Actually that was pretty strange. Still, they were simpler times.

This week, following Trump's "locker-room talk" and his supporters' "lock her up" squawk, amid a Republican Party revolt, and as women came forward to recount being groped by actual presidential candidate Donald Trump - "You are a disgusting human being," he told New York Times reporter Megan Twhohey as he denied the claims - Trump told a rally: "It's a movement. But if we don't win, all it is is a little asterisk in history."

Republican presidential candidate Donald Trump gestures during a rally in Roanoke. Photo / AP
Republican presidential candidate Donald Trump gestures during a rally in Roanoke. Photo / AP

Maybe it will be just a footnote. More likely, even assuming he loses, it could have poisoned political debate for years.

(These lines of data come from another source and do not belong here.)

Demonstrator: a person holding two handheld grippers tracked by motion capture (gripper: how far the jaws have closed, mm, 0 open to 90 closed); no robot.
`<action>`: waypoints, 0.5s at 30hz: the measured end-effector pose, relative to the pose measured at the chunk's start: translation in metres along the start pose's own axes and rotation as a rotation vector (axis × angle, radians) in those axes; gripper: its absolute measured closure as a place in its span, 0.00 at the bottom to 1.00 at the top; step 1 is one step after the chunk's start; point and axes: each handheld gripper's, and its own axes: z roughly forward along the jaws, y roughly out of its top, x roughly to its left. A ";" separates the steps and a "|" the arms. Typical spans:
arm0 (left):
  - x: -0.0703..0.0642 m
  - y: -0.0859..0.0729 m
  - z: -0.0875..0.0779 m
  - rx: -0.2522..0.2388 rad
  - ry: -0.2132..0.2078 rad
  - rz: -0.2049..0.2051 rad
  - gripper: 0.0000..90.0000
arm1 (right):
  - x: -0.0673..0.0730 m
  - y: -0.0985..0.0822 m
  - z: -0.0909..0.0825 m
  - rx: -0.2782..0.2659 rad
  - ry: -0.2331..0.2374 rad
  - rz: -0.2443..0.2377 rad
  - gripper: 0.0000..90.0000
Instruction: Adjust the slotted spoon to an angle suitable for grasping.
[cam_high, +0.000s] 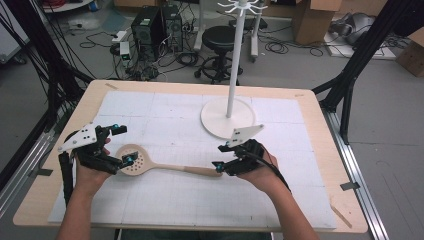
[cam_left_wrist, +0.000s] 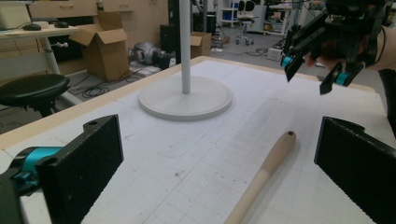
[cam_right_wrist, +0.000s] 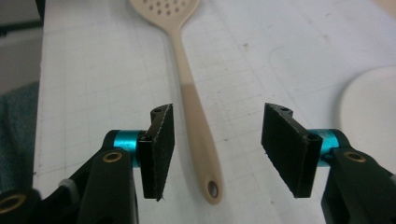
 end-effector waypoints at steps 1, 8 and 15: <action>0.000 0.000 0.000 0.001 -0.001 0.003 0.02 | 0.000 0.000 0.000 0.000 0.000 0.000 0.47; -0.001 -0.001 0.003 0.011 -0.007 0.002 0.02 | -0.006 -0.029 -0.029 -0.094 -0.050 0.101 0.40; -0.001 -0.001 0.004 0.011 -0.011 0.003 0.02 | -0.011 -0.053 -0.051 -0.213 -0.090 0.185 0.36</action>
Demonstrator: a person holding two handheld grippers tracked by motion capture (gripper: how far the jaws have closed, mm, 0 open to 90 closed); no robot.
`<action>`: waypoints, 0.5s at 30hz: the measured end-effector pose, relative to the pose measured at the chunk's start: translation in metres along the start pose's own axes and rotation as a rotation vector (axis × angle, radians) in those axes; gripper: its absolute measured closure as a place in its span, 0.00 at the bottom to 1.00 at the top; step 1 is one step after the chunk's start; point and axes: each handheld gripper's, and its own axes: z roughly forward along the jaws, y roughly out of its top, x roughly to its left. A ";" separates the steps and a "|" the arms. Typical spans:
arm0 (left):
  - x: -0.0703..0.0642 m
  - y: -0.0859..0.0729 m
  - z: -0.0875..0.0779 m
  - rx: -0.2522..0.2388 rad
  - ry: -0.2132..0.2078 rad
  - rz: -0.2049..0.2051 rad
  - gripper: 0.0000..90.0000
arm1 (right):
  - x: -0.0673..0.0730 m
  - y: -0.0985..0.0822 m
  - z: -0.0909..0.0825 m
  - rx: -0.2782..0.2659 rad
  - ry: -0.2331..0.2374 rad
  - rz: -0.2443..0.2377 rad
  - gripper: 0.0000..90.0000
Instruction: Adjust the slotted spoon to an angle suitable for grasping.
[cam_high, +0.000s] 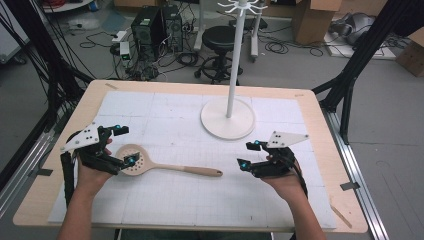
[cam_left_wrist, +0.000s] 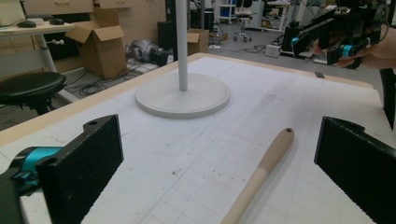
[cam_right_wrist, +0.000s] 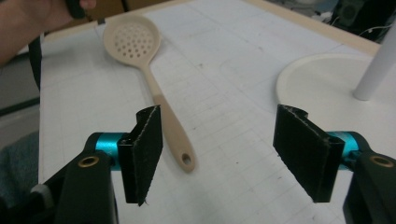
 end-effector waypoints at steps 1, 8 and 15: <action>0.000 0.000 0.000 -0.001 -0.002 -0.001 0.02 | -0.001 -0.001 -0.003 -0.010 -0.003 0.008 0.35; -0.001 -0.001 0.004 0.009 -0.014 0.003 0.02 | -0.003 -0.009 -0.016 -0.065 -0.009 0.025 0.31; -0.002 -0.001 0.005 0.016 -0.027 0.003 0.02 | -0.007 -0.011 -0.017 -0.114 -0.029 0.033 0.23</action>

The asterisks will come in useful, at least, for the new swear words that will need to be invented to describe these febrile months.

We have run out of adjectives. He has emptied all the astonishment. Send in the clowns.

And on byelections

In the last New Zealand byelection, a year-and-a-half ago in Northland, the Labour Party tied itself in knots to justify felling Willow-Jean Prime, giving its supporters the nod to back Winston Peters instead of their own candidate.

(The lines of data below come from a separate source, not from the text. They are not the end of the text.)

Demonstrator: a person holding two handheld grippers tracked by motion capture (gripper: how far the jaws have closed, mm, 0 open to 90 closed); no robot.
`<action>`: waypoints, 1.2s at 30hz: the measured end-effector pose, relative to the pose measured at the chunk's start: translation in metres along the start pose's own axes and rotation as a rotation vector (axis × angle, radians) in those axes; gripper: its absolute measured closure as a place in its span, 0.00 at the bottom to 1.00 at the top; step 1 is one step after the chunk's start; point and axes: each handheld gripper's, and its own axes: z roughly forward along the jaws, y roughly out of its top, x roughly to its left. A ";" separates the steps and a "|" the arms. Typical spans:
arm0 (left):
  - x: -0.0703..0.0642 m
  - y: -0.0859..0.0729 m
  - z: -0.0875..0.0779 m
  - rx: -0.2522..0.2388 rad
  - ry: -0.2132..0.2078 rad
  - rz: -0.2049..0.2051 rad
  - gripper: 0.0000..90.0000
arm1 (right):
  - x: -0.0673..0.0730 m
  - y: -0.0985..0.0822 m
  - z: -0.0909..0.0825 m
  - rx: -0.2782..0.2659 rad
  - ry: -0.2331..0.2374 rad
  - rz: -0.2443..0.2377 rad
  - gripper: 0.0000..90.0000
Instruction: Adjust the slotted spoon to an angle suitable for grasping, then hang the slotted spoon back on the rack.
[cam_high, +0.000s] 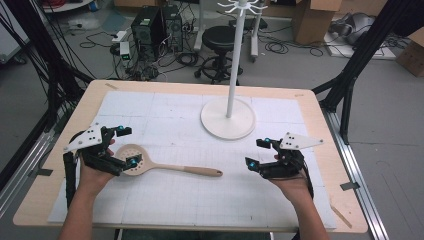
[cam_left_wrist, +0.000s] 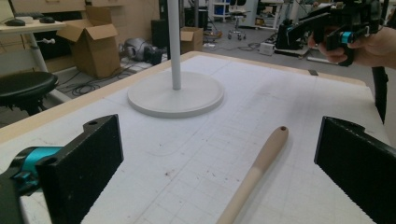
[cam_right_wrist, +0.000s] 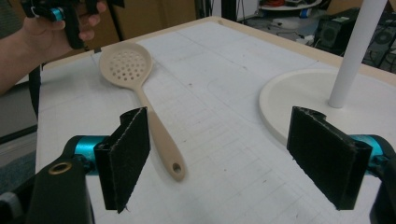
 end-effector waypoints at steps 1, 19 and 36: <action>0.000 0.000 0.000 0.002 -0.001 0.003 0.02 | 0.000 0.000 0.000 -0.005 0.001 0.005 0.22; -0.003 -0.001 0.004 0.025 -0.025 0.007 0.02 | -0.009 0.002 -0.012 -0.097 -0.005 0.042 0.13; -0.003 -0.002 0.011 0.043 -0.050 0.009 0.02 | -0.010 0.004 -0.014 -0.102 -0.014 0.042 0.13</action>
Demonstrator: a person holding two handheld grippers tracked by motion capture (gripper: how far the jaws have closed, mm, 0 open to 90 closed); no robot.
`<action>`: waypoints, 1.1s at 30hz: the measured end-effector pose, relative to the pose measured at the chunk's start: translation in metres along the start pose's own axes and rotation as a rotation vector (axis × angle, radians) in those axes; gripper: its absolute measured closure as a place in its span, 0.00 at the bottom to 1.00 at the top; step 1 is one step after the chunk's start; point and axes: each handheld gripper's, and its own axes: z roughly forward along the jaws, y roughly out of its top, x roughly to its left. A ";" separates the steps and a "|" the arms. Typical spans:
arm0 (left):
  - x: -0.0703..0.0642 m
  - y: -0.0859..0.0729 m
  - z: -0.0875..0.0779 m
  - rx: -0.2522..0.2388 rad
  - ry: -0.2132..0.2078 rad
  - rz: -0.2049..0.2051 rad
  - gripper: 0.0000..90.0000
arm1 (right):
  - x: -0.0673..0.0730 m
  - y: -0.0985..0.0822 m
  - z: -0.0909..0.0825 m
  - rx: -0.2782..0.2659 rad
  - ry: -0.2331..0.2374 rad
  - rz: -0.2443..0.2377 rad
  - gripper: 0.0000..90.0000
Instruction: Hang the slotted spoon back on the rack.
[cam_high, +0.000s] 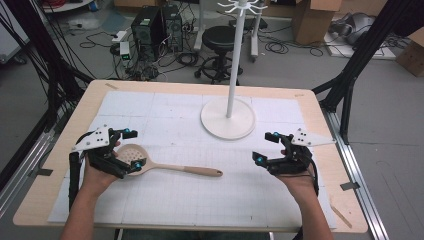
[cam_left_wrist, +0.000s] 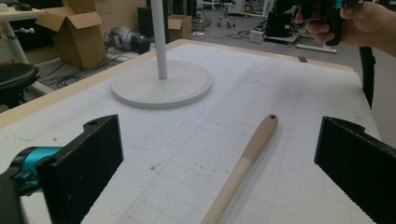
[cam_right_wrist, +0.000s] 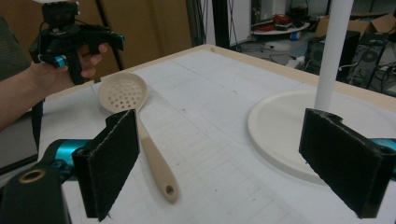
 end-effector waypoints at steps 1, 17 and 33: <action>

Today, in the leadup to another byelection, in Mt Roskill, the Greens are tying themselves in knots to justify staying out of the race to help Labour hold the seat.

In both cases, the argument is that their tactics are quite unlike those of National and Act in Epsom, and to some extent they have a point: byelections aren't really affected by MMP (unless, to some extent, if the winner has a list place already), and they're different to a strategy that exploits the loophole that exempts a party winning a seat from the 5% threshold.

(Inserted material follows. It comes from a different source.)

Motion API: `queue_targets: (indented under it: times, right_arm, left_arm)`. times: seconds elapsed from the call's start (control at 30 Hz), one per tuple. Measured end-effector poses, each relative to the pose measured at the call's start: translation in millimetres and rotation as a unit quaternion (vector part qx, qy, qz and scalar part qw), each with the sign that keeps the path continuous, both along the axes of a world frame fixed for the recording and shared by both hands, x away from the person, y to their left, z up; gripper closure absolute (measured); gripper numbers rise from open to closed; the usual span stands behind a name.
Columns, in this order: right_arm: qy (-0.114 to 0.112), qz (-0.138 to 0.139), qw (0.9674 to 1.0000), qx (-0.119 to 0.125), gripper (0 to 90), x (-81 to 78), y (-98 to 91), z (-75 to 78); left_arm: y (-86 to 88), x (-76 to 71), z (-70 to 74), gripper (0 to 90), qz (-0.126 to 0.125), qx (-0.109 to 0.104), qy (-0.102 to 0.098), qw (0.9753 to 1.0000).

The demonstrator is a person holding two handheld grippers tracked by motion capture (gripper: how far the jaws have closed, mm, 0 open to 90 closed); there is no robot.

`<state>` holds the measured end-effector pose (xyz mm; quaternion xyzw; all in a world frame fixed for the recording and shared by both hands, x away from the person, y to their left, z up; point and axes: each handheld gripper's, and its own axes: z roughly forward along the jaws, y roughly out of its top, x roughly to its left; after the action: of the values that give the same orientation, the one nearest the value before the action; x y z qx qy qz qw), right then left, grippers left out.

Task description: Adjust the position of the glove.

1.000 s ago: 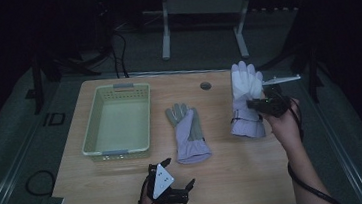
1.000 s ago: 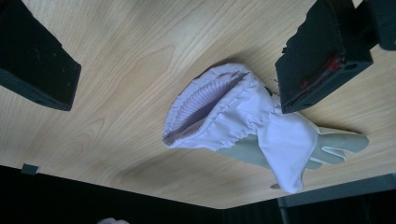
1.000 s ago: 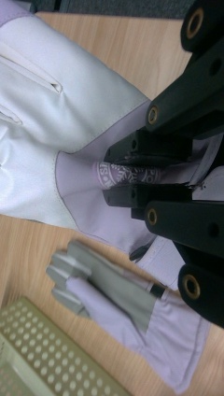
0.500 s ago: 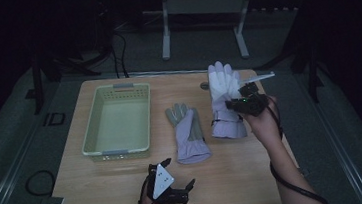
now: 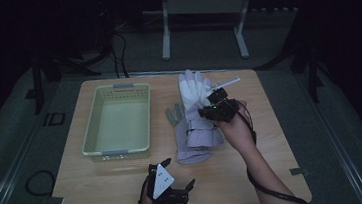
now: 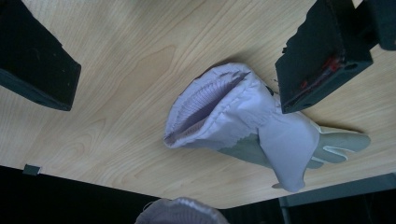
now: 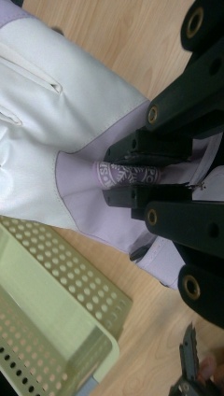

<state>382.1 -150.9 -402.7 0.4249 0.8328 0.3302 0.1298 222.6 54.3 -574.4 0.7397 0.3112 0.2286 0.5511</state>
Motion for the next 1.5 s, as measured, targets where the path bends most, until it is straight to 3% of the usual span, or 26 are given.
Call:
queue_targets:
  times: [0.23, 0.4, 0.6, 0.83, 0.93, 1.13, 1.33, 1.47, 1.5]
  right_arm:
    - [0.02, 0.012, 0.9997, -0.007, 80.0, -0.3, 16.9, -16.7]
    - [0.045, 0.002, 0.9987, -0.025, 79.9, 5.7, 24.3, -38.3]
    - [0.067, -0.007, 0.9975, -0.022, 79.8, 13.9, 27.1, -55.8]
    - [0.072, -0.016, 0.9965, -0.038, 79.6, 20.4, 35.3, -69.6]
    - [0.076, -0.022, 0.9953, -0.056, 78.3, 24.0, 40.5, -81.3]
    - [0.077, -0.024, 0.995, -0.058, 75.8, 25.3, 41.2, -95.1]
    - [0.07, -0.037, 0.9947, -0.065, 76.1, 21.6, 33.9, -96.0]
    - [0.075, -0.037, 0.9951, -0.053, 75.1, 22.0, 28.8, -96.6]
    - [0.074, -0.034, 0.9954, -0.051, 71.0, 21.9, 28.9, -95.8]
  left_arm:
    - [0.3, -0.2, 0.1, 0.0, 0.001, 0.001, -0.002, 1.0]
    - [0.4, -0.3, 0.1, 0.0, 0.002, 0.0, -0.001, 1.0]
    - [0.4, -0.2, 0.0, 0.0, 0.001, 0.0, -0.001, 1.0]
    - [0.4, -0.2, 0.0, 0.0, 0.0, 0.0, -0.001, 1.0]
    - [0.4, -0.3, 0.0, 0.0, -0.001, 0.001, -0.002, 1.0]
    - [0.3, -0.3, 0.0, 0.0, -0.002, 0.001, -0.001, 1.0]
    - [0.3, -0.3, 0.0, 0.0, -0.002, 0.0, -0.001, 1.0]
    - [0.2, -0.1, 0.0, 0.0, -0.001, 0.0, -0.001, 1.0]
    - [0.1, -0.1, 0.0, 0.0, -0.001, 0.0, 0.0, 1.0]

But the quarrels over "rorting" the system are just tiresome - claims and counterclaims around the legitimacy of such tactics are the daytime soap repeats of election debate.

Enough already. It leads nowhere.

While the government warrants criticism for refusing to follow 2013 recommendations to bin the coat-tail part of MMP, as long as that is the system parties of all stripes are entitled to take advantage as best they can.

Voters are grown-ups and can decide for themselves whether to go along with it.

Let's do away with the cup of tea pantomimes, too, entertaining though they've undeniably sometimes been.

So as we approach another general election in 2017, begone, pestilent "rotten borough" squabbling.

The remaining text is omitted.